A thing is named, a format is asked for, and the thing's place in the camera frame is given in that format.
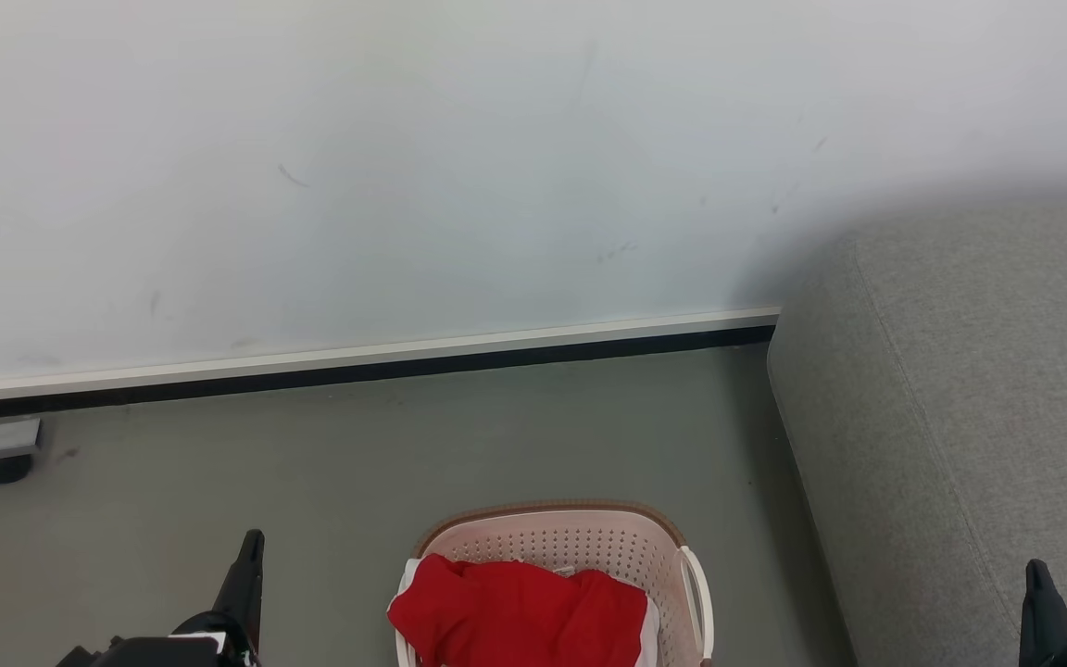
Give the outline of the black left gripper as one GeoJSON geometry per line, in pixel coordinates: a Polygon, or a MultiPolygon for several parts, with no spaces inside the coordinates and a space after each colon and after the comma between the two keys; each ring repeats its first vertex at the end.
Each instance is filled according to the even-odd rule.
{"type": "Polygon", "coordinates": [[[212,612],[170,635],[116,636],[103,651],[77,646],[55,667],[261,667],[264,533],[250,529],[221,583],[212,612]]]}

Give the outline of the red jersey garment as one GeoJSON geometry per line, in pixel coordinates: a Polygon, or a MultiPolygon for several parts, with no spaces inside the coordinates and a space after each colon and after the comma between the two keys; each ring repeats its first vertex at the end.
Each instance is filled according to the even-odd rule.
{"type": "Polygon", "coordinates": [[[388,620],[403,667],[658,667],[660,658],[657,605],[590,569],[410,559],[388,620]]]}

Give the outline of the grey fabric sofa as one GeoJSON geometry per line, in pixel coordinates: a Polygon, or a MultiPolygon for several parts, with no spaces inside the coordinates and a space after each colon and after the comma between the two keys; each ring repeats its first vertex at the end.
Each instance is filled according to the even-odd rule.
{"type": "Polygon", "coordinates": [[[1013,667],[1025,567],[1067,604],[1067,201],[817,250],[768,375],[857,667],[1013,667]]]}

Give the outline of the white and black baseboard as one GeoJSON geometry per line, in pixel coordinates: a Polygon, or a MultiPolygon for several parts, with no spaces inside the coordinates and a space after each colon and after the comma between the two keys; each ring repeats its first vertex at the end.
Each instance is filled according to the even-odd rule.
{"type": "Polygon", "coordinates": [[[770,342],[777,307],[0,380],[0,419],[770,342]]]}

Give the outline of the pink perforated laundry basket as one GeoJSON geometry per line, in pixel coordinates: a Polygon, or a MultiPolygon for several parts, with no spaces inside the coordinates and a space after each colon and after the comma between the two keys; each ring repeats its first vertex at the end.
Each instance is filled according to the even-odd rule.
{"type": "Polygon", "coordinates": [[[697,554],[655,508],[551,499],[461,512],[412,550],[397,591],[431,554],[474,563],[522,561],[552,573],[598,570],[644,591],[658,612],[653,667],[714,667],[714,603],[697,554]]]}

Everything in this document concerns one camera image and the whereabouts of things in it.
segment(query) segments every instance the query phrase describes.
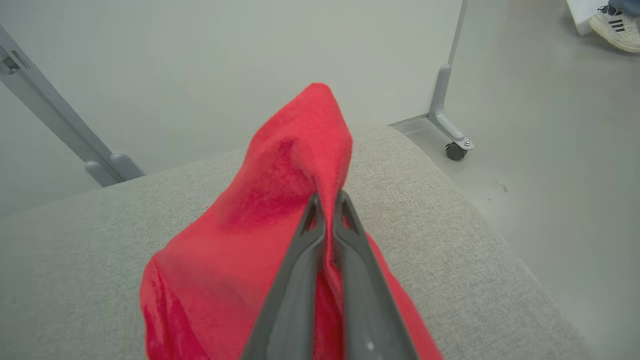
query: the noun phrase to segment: gray upholstered cushion
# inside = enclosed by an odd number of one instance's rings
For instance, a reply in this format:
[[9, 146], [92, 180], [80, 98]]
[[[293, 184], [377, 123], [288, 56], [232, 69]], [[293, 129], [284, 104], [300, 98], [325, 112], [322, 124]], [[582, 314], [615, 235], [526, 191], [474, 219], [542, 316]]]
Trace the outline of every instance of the gray upholstered cushion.
[[[526, 266], [439, 169], [388, 127], [352, 131], [346, 190], [445, 359], [590, 359]], [[0, 222], [7, 359], [143, 359], [149, 257], [231, 181], [243, 152]]]

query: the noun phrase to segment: red towel
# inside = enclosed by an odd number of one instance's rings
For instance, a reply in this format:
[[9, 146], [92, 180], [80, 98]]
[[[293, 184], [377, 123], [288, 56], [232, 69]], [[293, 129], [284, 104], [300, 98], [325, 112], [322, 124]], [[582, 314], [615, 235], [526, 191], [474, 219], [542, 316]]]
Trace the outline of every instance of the red towel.
[[[328, 237], [317, 277], [314, 359], [343, 359], [342, 286], [330, 226], [350, 159], [351, 135], [326, 85], [310, 85], [267, 121], [227, 190], [147, 264], [140, 306], [149, 358], [238, 359], [318, 192]], [[440, 360], [413, 302], [369, 241], [420, 358]]]

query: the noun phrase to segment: caster wheel
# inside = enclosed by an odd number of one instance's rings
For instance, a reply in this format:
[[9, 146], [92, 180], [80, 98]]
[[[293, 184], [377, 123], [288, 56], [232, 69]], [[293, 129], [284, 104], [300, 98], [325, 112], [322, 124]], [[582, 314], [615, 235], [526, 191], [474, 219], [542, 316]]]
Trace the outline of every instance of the caster wheel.
[[462, 149], [455, 142], [448, 143], [446, 147], [447, 157], [452, 160], [462, 160], [467, 155], [468, 150]]

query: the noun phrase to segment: white sneaker
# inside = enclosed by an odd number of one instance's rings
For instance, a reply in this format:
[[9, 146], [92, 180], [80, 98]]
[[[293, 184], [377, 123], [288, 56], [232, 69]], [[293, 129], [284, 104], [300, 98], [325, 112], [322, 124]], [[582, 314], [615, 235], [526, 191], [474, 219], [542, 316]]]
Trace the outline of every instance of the white sneaker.
[[625, 15], [621, 10], [607, 5], [599, 8], [598, 13], [589, 19], [589, 26], [618, 49], [640, 53], [638, 18]]

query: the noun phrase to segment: stand foot
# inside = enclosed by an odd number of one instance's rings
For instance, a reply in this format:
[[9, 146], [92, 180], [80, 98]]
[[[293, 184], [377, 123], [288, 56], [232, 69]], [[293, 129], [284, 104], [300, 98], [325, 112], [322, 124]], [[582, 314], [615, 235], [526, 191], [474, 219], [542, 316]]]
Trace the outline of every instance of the stand foot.
[[449, 120], [444, 112], [444, 99], [447, 95], [450, 77], [451, 65], [447, 64], [440, 68], [427, 119], [453, 140], [453, 143], [447, 145], [447, 156], [452, 160], [462, 160], [467, 151], [472, 150], [475, 145]]

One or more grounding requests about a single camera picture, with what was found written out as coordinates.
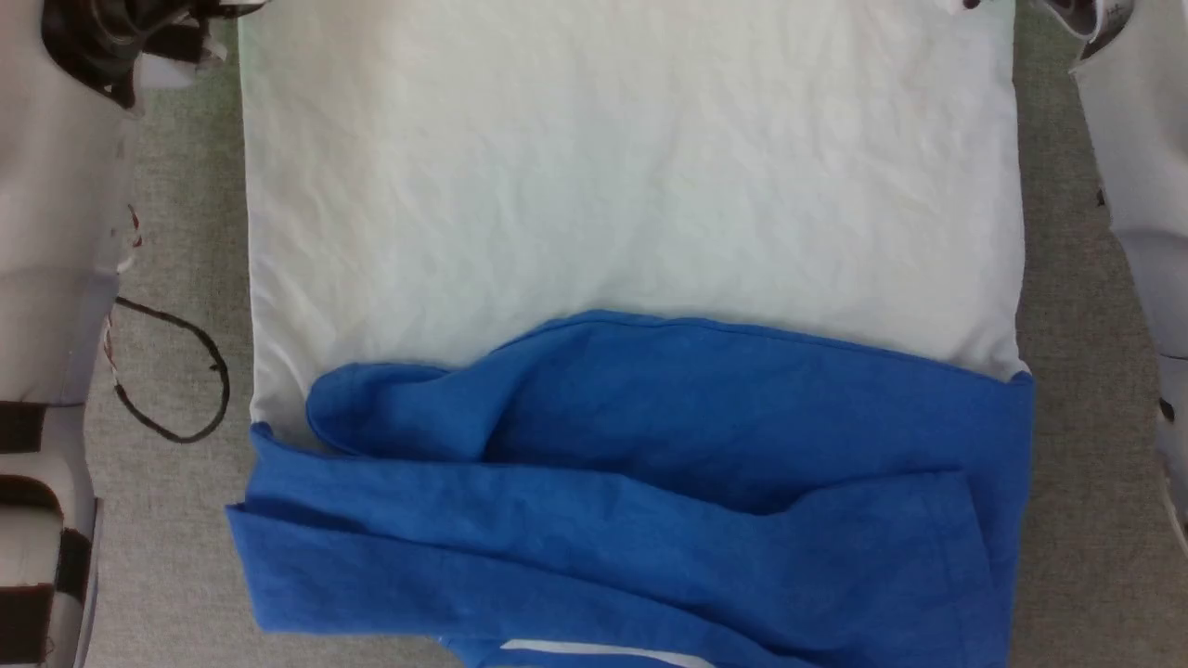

* [PROBLEM STATEMENT]:
Nothing but the lines from the start of the records above through the line with "Give the outline of the grey" should be retyped, each exactly as written; leave out all pictures.

* [COMPLETED EXERCISE]:
A thing is named, a format is asked for, and the thing's place in the camera frame is given in that format.
Give the outline of the black left gripper as one GeoJSON geometry per line, in pixel coordinates: a Polygon, or a MultiPolygon for several parts, with no spaces inside the coordinates and a space after each colon and after the comma between the two keys; each ring repeats its first vertex at the end.
Each instance is filled according to the even-odd rule.
{"type": "Polygon", "coordinates": [[[212,612],[170,635],[116,636],[103,651],[77,646],[55,667],[261,667],[264,533],[250,529],[221,583],[212,612]]]}

Give the outline of the red jersey garment as one GeoJSON geometry per line, in pixel coordinates: a Polygon, or a MultiPolygon for several parts, with no spaces inside the coordinates and a space after each colon and after the comma between the two keys; each ring repeats its first vertex at the end.
Each instance is filled according to the even-odd rule.
{"type": "Polygon", "coordinates": [[[388,620],[403,667],[658,667],[660,658],[657,605],[590,569],[410,559],[388,620]]]}

Give the outline of the grey fabric sofa as one GeoJSON geometry per line, in pixel coordinates: a Polygon, or a MultiPolygon for several parts, with no spaces inside the coordinates and a space after each colon and after the comma between the two keys; each ring repeats its first vertex at the end.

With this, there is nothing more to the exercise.